I've been reading with interest the various postings about humidity and
home heating systems during cold weather. This has been an unusually
cold winter especially here in the Midwest and home heating systems
have been working overtime.
Placing containers of water inside the piano does effectively help
reduce dryness. However, I also make a small adjustment on the tempo
mechanism. During the winter, I was always having to pump harder and
increase the tempo setting almost to maximum when playing rolls.

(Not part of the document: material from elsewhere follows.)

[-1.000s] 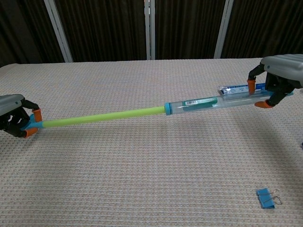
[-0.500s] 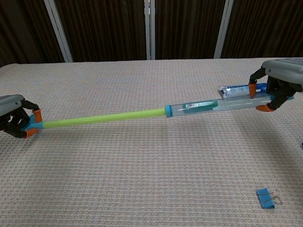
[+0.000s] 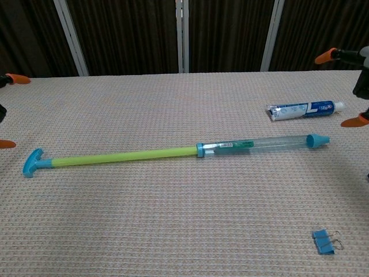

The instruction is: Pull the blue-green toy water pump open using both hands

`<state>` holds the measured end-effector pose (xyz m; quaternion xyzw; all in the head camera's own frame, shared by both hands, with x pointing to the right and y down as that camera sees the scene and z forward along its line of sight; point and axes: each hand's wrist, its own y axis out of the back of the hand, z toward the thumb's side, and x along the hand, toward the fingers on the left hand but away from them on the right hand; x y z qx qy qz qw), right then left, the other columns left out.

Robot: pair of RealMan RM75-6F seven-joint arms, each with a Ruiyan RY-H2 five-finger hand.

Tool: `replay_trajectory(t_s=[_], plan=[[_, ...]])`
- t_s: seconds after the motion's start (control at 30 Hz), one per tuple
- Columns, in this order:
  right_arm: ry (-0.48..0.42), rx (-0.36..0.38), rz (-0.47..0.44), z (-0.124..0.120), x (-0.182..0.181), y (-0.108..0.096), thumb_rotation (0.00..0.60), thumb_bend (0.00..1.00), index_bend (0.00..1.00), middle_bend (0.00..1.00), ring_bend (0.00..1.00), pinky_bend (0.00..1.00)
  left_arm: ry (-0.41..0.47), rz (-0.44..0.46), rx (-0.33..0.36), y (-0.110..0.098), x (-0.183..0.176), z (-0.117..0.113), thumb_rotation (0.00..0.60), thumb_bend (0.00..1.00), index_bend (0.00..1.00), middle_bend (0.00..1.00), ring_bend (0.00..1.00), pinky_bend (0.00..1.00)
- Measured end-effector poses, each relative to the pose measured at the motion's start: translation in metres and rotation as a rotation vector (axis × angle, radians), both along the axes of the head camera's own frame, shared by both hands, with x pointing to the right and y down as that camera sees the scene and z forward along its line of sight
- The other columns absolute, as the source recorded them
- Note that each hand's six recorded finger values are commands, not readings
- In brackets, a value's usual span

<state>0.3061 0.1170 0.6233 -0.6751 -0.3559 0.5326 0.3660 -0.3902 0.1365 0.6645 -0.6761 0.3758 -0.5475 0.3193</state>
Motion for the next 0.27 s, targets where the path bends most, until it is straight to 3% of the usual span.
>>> replay_trajectory(t_s=[0.07, 0.13, 0.2, 0.27], plan=[[-0.024, 0.043, -0.001, -0.013, 0.008, 0.002, 0.6, 0.0, 0.0, 0.74, 0.78, 0.89, 0.005, -0.007, 0.051, 0.0, -0.006, -0.02, 0.6, 0.0, 0.0, 0.42, 0.47, 0.59], [-0.048, 0.094, -0.004, -0.029, 0.018, 0.006, 0.6, 0.0, 0.0, 0.56, 0.6, 0.68, 0.005, -0.016, 0.086, 0.002, -0.012, -0.037, 0.6, 0.0, 0.0, 0.13, 0.17, 0.27], [-0.056, 0.146, -0.009, -0.044, 0.031, 0.011, 0.6, 0.0, 0.0, 0.31, 0.3, 0.36, -0.002, -0.026, 0.109, 0.008, -0.02, -0.054, 0.6, 0.0, 0.0, 0.01, 0.03, 0.08], [-0.034, 0.182, -0.015, -0.056, 0.047, 0.019, 0.6, 0.0, 0.0, 0.12, 0.09, 0.12, -0.011, -0.037, 0.112, 0.016, -0.027, -0.069, 0.6, 0.0, 0.0, 0.0, 0.0, 0.0]])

Rather than just accepting this, I tried adjusting the tempo mechanism
itself and found that with the adjustment, I didn't have to set the
tempo lever up so high or pump so hard.
When summer approaches and the temperature and humidity start to rise,
I re-adjust the tempo mechanism back to where it was. If you ask me
how much to adjust it and when, I couldn't tell you because I make the
adjustments based on "feeling" and "knowing." The behavior of the
piano tells me when it's time.
Several people have stated that lowering the thermostat is desirable
in order to achieve a better humidity level and I would agree. My
house has a hot-water heating system. The system is much quieter than
a forced-air system, plus I don't experience greatly vacillating
temperatures or blowing air. Because of the way the hot-water system
works, anytime you increase or decrease the thermostat, it may take
several _hours_ to feel the effect of the change. Therefore,
maintaining a constant temperature in the house is essential. (I leave
my thermostat set at 66 degrees F).
Another factor that can reduce fluctuating room temperatures while
reducing heating bills is good insulation. Many homes, even brand new
ones, lack sufficient insulation. It seems to be an afterthought when
purchasing or building a home. Increasing insulation helps retain the
heat inside the house rather than letting it escape through the roof.